Nikt mną nie rządzi

Katarzyna Anna Klimowicz, ekspertka ds. demokratycznych innowacji: Polityka może funkcjonować w inny sposób, niż jesteśmy do tego przyzwyczajeni. Chodzi o jak najczęstsze doświadczanie demokracji w każdym możliwym miejscu.

02.04.2021

Czyta się kilka minut

Odsłonięcie pomnika Jednorożca autorstwa japońskiego artysty Tomohiro Inaby,  sfinansowanego z budżetu obywatelskiego.  Łódź, 7 czerwca 2019 r. / MICHAŁ KAŹMIERCZAK / FORUM
Odsłonięcie pomnika Jednorożca autorstwa japońskiego artysty Tomohiro Inaby, sfinansowanego z budżetu obywatelskiego. Łódź, 7 czerwca 2019 r. / MICHAŁ KAŹMIERCZAK / FORUM

JĘDRZEJ DUDKIEWICZ: Zazwyczaj idziemy zagłosować i mamy z głowy. Mnóstwo osób w ogóle nie chodzi, bo nie wierzy, że ich głos coś zmieni, nie mówiąc o pomyśle, by samemu się zaangażować. A inni, chociaż głosują, potem tylko narzekają, że wszyscy kradną i nic „nie jest robione”. Tak często wygląda nasze „demokratyczne” życie.

KATARZYNA ANNA KLIMOWICZ: W wyborach mamy listę kandydatek i kandydatów, mniej więcej znamy procedurę, zakreślamy coś na kartce, którą wrzucamy do urny, i na tym nasze zaangażowanie się kończy. Swoją drogą to ciekawe, że właśnie to nazywamy czynnym prawem wyborczym, a biernym możliwość bycia wybranym. Bardzo rzadko wyobrażamy sobie, że sami moglibyśmy kandydować, być przedstawicielką lub przedstawicielem wspólnoty, społeczności.

Do tego dochodzi kwestia języka. Kiedy przysłuchamy się temu, jak ludzie mówią o swoich prawach, w mediach, na uczelniach, nie wspominając o codziennych rozmowach, jest to w sumie straszne. Wszystkie te zwroty: ­„wybieranie władzy”, „sprawowanie władzy”, „rządzenie społeczeństwem”. Są wręcz takie oksymorony jak „władza samorządowa”. Bo albo sprawuje się nad kimś władzę, albo ludzie sami się organizują i zarządzają sobą oraz swoimi sprawami.

Można wręcz powiedzieć, że większość ludzi przez większość życia w ogóle nie doświadcza demokracji.
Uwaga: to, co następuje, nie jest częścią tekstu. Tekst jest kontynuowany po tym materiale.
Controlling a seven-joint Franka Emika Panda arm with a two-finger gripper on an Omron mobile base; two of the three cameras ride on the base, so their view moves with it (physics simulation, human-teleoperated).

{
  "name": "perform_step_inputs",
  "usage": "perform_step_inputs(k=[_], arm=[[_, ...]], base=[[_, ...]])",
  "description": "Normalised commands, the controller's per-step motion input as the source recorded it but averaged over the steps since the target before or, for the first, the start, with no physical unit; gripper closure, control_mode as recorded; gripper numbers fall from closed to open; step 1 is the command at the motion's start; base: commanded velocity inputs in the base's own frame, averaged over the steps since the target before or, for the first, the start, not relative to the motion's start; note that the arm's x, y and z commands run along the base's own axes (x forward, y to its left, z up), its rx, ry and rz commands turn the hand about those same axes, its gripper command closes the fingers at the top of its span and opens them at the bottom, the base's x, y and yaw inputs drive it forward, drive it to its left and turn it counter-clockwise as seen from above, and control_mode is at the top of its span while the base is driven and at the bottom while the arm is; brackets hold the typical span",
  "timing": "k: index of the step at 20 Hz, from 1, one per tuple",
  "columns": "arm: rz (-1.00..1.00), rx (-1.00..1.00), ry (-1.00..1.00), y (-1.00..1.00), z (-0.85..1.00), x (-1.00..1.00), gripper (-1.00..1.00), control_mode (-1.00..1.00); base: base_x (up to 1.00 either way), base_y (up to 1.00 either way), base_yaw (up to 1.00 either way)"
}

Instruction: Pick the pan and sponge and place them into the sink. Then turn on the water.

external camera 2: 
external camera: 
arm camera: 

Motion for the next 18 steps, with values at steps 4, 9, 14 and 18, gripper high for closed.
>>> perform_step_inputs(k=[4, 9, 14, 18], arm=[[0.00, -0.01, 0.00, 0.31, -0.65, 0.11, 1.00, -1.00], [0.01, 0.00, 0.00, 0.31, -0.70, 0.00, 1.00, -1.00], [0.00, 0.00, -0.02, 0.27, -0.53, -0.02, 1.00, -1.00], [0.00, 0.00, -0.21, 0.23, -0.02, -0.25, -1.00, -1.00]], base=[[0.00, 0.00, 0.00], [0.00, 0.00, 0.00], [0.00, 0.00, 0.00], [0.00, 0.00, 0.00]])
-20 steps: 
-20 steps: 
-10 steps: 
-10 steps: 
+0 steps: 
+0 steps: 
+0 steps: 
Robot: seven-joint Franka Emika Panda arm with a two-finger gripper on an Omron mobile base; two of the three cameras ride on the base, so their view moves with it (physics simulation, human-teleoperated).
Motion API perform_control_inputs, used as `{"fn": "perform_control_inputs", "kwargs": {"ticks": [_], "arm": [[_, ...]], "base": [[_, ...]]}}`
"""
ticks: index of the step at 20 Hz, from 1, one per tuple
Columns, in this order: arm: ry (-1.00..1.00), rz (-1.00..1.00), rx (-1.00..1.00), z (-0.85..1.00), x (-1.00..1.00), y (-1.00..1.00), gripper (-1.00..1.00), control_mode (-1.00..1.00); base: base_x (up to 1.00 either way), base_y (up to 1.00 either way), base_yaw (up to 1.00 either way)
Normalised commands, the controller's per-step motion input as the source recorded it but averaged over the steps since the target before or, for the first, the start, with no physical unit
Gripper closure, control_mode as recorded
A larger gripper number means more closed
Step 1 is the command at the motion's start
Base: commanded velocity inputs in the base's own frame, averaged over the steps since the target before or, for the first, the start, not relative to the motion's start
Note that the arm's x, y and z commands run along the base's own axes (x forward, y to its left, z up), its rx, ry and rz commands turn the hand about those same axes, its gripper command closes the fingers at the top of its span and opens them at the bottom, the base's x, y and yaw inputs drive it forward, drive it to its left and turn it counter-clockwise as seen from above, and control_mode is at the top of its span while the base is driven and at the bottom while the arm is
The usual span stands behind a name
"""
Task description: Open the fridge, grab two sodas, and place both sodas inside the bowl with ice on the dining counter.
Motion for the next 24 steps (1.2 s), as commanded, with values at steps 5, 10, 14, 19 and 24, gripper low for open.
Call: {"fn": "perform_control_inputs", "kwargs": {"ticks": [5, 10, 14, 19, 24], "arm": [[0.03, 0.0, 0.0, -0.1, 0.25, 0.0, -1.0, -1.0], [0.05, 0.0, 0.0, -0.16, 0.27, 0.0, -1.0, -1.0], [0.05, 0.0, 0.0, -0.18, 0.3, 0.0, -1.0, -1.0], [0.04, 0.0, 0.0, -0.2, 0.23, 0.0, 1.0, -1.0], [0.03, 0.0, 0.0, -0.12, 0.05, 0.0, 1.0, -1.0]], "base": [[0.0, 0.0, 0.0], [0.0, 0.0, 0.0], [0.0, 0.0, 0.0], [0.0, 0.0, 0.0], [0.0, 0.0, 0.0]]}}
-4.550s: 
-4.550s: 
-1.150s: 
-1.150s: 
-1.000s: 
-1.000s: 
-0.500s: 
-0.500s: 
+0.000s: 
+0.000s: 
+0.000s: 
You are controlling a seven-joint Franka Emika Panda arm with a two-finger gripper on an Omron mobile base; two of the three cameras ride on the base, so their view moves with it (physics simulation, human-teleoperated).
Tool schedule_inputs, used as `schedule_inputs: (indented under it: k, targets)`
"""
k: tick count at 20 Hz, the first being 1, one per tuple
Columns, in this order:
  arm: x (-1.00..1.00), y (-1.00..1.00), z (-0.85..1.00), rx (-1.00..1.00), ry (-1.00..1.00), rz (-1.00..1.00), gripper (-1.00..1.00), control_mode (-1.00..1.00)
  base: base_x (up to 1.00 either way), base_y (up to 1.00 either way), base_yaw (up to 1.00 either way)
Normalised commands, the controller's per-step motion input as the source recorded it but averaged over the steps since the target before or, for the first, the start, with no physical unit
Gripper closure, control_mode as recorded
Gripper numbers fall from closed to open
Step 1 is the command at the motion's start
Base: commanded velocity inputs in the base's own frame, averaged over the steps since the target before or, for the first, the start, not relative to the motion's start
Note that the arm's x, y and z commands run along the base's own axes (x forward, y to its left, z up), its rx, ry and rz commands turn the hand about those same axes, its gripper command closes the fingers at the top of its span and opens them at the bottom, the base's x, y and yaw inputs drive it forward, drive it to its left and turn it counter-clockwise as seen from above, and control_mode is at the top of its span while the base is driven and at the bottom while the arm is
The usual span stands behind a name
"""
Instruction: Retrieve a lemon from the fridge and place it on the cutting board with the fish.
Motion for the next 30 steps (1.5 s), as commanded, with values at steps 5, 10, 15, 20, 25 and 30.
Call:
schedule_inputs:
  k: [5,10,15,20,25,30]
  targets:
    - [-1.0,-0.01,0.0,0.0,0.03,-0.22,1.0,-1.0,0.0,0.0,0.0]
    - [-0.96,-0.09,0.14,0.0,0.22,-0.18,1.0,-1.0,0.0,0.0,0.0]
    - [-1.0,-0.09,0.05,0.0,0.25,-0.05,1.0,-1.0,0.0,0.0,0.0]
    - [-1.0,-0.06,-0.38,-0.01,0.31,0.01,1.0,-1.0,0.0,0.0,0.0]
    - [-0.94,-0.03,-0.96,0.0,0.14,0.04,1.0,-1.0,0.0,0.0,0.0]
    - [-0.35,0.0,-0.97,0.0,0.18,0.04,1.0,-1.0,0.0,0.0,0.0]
Słyszy o niej w teorii, w szkole, na uczelni, albo od polityczek i polityków.

Na przykład w kontekście, że trzeba ratować demokrację – wystarczy, że opozycja przejmie „władzę”.

A tak naprawdę jest to obrona starego (jego podstawowe założenia i mechanizmy sięgają XVIII w.) systemu, który do pewnego momentu jakoś działał i był bardzo powszechny, ale okazał się dysfunkcjonalny. Coraz więcej osób zdaje sobie z tego sprawę, jednak wciąż niewielu ma świadomość, że przecież ten system nie wziął się znikąd, został zaprojektowany, co oznacza, że można go też zmienić. Na tym polega transformacja, na wyborze innego modelu, który będzie się lepiej sprawdzać.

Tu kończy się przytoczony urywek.